Congresso corre para aprovar medida fiscal importante antes do prazo final da meia-noite

Congresso corre para aprovar medida fiscal importante antes do prazo final da meia-noite
Noris Soto
08 de out. de 2025, 12:31 PM
  • O Congresso corre para aprovar a Medida Provisória 1.303/25 antes que ela expire à meia-noite.
  • O projeto visa garantir mais de R$ 17 bilhões em 2026, depois que o governo retirou o aumento do imposto IOF.
  • A não aprovação da medida seria um golpe político e fiscal para o governo Lula.

A Câmara dos Deputados e o Senado trabalham duro nesta quarta-feira para votar a Medida Provisória 1.303/25, também conhecida como MP alternativa do IOF, antes que ela expire à meia-noite.

Sem a aprovação parlamentar da medida dentro do prazo, o presidente Luiz Inácio Lula da Silva sofreria uma derrota política e orçamentária.

O projeto, patrocinado pelo deputado Carlos Zarattini (PT-SP), é visto como essencial para equilibrar as contas públicas do país para 2026 e 2027, após o governo desistir do aumento do Imposto sobre Operações Financeiras (IOF).

Haddad espera aumentar a receita e mostrar seu compromisso com a disciplina fiscal com a medida, que representa uma pequena parte de seu ambicioso pacote de receita.

A comissão mista do Congresso aprovou o MP por 13 votos a favor e 12 contra na terça-feira, após semanas de negociações.

Hoje, nas votações plenárias em ambas as câmaras, seu futuro será determinado.

Um ato de equilíbrio entre receita e setores econômicos

Zarattini disse que a revisão do texto "garante a sustentabilidade das contas públicas sem prejudicar os setores produtivos".

Suas mudanças mostram as sensibilidades políticas em torno de novos impostos e o esforço do governo para manter isenções nos setores que acredita serem vitais para o crescimento.

A primeira versão previa novas receitas de R$ 20,9 bilhões e cortes de gastos de R$ 10,7 bilhões em 2026. Mas esses números foram reduzidos durante as negociações.

As modificações feitas pelo relator deixaram intocadas as isenções de imposto de renda para letras de crédito imobiliário (LCI), letras de crédito do agronegócio (LCA) e debêntures incentivadas.

Ele também rescindiu uma ideia anterior de aumentar os impostos sobre sites de jogos de azar na Internet.

Consequentemente, o ministro Fernando Haddad agora estima uma receita líquida de "pelo menos R$ 17 bilhões" em 2026 – menos do que o projetado inicialmente, mas ainda relevante quando se trata das metas fiscais do país.

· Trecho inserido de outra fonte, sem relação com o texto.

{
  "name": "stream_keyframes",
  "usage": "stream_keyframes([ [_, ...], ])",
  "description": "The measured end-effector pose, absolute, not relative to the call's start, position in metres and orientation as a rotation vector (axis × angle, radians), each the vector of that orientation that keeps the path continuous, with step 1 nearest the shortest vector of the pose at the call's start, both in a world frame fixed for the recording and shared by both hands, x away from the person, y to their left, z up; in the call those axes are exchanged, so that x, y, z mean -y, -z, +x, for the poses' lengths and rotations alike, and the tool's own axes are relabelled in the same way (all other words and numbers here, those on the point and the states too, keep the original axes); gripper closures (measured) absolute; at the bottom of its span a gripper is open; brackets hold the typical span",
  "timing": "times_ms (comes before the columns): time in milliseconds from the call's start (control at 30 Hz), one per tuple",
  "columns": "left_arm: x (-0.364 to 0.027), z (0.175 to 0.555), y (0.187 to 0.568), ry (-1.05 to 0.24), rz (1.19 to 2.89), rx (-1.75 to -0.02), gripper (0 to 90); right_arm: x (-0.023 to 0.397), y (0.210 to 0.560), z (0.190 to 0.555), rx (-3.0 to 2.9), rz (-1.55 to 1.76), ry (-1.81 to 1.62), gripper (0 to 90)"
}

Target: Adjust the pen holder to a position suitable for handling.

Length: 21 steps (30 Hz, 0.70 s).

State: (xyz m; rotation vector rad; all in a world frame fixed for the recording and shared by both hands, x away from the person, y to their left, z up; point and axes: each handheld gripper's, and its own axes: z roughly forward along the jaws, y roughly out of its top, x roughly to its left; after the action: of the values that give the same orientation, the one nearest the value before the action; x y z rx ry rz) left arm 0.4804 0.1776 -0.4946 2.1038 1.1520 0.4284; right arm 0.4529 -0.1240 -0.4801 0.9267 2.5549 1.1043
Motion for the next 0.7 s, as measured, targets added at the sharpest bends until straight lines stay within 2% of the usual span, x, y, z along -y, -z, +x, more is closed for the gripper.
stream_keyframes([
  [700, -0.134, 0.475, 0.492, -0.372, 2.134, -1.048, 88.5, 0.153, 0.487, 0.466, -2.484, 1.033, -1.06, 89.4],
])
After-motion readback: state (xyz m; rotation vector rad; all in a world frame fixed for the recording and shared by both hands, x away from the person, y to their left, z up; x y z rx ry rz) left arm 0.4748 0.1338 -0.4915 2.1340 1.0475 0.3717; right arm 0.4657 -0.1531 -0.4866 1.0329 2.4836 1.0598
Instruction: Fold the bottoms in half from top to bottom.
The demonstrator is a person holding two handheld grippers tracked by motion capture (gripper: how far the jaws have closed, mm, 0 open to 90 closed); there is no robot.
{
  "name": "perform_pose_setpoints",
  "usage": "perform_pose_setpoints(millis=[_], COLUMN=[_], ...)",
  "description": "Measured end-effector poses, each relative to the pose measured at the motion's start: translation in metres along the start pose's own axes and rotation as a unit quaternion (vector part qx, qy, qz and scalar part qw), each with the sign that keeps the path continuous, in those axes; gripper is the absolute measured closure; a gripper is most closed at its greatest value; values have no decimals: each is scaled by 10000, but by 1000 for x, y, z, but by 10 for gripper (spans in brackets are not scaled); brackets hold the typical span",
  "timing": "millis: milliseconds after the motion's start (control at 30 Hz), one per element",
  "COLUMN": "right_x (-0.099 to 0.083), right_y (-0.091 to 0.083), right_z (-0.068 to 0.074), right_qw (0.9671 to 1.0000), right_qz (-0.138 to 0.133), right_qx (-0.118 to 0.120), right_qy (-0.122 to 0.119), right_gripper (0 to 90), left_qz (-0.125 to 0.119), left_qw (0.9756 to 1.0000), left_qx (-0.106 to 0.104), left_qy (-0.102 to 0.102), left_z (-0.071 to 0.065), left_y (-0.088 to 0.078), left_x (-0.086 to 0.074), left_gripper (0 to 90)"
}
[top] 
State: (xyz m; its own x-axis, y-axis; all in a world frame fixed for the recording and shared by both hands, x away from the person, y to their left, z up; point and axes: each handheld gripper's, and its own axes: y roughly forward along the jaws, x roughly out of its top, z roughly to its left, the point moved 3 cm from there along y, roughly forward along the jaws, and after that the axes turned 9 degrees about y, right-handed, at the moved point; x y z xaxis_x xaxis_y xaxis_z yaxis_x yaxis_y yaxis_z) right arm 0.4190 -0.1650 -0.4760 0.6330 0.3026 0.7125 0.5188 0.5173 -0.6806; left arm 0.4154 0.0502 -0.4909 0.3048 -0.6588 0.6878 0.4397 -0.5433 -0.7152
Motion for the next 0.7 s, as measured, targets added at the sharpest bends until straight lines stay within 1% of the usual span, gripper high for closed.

Regularização de apostas para compensar perdas de receita

Como medida para compensar a perda de imposto de renda, Zarattini lançou uma proposta de regularização de apostas chamada RERCT Litígio Zero Bets.

A iniciativa se aplica a empresas que funcionaram sem licença de 2014 a 2024, permitindo-lhes regularizar sua atividade comercial.

Como parte da proposta, as empresas seriam tributadas em 15% mais uma multa sobre 100% do valor.

O programa pode gerar até R$ 5 bilhões (US$ 1,0 bilhão) em receita extra de curto prazo e dar um respiro às contas fiscais enquanto regula um setor atraente, mas na prática não regulamentado, disse Haddad.

Vale ressaltar que a medida também reflete a crescente dependência do governo do dinheiro dos impostos do jogo como fonte de receitas orçamentárias.

Esforços recentes para regular e tributar as apostas online encontraram obstáculos políticos, com os legisladores divididos, em parte, sobre se há algo pernicioso na economia do jogo online que justifique deixá-la na economia informal e, em caso afirmativo, por que isso acontece.

Prazo da meia-noite paira sobre o Congresso

A aprovação da medida é urgente: ela deve passar pela Câmara dos Deputados e pelo Senado e ser assinada pelo presidente até quarta-feira às 23h59.

Não fazer isso resultaria na expiração automática do MP, privando o governo de uma de suas principais ferramentas de arrecadação de receitas e equilíbrio fiscal para o próximo ano.

Se a medida falhar, o governo Lula enfrentará um déficit imediato em seu plano fiscal para 2026, o que pode minar a confiança dos investidores e complicar as negociações orçamentárias nos próximos anos.

"O plenário vai votar", anunciou o presidente da Câmara, Hugo Motta (Republicanos-PB), na noite de terça-feira, indicando que a proposta seria entregue ao plenário antes do prazo de meia-noite.

Com o relógio correndo, o resultado será um teste decisivo para a capacidade do governo de reunir o Congresso em torno de seu programa econômico, bem como um indicador de quanto capital político Lula está disposto a investir para manter a política fiscal do Brasil nos trilhos.